"craps game"
Herb Stahlke
hfwstahlke at GMAIL.COM
Mon Mar 30 15:49:27 UTC 2009
I'd argue that there's something else going on here. At least one thing else.
Craps fits in with game names that have plural form but singular
agreement: checkers, billiards, draughts, cards, tenpins,
tiddly-winks, etc. The name of the game also serves often as the name
of a game piece, in which case it has both a singular and a plural,
checker/checkers. But this doesn't work for all game names, like
craps, where a crap is probably not a game piece.

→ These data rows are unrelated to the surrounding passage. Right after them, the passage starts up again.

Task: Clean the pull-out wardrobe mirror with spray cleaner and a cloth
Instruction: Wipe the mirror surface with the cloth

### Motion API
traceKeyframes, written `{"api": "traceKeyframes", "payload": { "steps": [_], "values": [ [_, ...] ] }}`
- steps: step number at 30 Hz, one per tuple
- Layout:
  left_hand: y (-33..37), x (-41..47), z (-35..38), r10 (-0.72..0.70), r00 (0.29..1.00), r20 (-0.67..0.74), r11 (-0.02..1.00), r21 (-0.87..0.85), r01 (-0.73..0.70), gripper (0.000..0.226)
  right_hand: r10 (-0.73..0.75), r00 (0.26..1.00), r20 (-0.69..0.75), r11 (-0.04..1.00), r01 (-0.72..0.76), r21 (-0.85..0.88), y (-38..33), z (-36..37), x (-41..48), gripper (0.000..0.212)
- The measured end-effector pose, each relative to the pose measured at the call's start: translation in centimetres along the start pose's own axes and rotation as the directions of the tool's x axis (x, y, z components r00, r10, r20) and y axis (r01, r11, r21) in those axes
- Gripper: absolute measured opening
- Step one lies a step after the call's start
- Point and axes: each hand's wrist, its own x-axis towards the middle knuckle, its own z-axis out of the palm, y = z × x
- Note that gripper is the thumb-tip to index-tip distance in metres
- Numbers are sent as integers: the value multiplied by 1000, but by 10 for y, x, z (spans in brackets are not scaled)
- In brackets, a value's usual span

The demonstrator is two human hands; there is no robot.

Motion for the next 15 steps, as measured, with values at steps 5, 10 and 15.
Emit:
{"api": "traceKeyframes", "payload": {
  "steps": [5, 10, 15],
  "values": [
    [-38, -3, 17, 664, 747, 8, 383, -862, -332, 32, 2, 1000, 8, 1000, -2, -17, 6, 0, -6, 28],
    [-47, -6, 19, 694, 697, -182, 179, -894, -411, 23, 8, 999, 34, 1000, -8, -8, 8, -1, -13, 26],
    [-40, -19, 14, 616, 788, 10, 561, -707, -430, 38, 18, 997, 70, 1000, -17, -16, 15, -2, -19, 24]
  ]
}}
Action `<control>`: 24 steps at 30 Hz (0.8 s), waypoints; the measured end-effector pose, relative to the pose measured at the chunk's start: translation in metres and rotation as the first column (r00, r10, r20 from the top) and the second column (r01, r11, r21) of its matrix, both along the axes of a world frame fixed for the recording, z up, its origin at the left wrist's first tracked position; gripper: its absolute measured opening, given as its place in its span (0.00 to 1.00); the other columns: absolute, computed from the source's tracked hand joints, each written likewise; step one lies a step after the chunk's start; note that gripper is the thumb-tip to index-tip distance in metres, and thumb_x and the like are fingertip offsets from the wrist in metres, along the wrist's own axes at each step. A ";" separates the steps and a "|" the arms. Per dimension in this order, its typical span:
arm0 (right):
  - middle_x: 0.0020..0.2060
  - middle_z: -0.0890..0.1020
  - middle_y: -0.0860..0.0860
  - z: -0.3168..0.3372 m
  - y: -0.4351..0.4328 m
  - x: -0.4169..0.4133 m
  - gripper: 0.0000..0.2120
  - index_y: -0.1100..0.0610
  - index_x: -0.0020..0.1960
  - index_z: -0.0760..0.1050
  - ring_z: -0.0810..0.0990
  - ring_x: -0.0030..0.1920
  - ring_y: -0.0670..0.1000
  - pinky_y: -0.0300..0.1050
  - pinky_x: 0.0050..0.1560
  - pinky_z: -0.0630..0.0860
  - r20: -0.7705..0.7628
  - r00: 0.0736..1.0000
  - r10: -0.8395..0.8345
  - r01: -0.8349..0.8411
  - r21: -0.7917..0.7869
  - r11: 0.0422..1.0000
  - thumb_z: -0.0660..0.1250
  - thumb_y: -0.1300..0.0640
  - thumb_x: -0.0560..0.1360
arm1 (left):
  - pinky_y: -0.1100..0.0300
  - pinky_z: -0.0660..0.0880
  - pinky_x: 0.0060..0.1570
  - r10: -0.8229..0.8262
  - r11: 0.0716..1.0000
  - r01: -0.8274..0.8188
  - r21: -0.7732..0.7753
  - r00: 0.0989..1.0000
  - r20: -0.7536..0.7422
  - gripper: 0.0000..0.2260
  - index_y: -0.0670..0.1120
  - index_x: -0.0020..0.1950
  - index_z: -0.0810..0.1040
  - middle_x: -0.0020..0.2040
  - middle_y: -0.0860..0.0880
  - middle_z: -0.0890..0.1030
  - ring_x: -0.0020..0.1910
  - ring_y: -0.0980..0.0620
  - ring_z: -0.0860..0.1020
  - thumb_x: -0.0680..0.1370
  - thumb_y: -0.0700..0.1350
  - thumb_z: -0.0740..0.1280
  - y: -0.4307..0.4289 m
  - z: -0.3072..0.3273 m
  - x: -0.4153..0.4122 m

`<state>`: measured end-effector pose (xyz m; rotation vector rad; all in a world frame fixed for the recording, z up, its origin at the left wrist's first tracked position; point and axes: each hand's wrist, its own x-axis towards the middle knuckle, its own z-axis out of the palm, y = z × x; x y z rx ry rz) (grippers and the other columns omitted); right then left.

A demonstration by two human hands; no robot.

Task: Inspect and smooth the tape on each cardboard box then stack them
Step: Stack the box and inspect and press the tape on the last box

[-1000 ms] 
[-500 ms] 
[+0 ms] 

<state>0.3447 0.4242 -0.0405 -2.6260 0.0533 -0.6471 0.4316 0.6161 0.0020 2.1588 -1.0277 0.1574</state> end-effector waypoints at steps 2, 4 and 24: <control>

But there has also been a development in the history of English that
came to fruition probably in late 16th, early 17th centuries, in other
words, Early Modern English. The -s of words in -ic, like physics;
the -s of words in -nce, like dependence; plurals with singular
agreement like news and checkers, and OE-derived compounds in -man,
like craftsman, spokesman, etc.--these different -s suffixes from
several different sources, some native and some borrowed, came
together during this time as a new suffix marking a kind of
nominalization, where an adjective or a concrete noun takes on a
somewhat more abstract sense. In Shakespeare you can find "news," for
example, used in exactly the same sense with singular agreement in
some places and plural in others. It was also about this time that
French borrowings in -nce lost their French pronounciation, with a
nasalized lower back vowel plus /s/ and became anglicized with a schwa
+ /n/ + /s/, with probably an epenthetic [t] between the consonants.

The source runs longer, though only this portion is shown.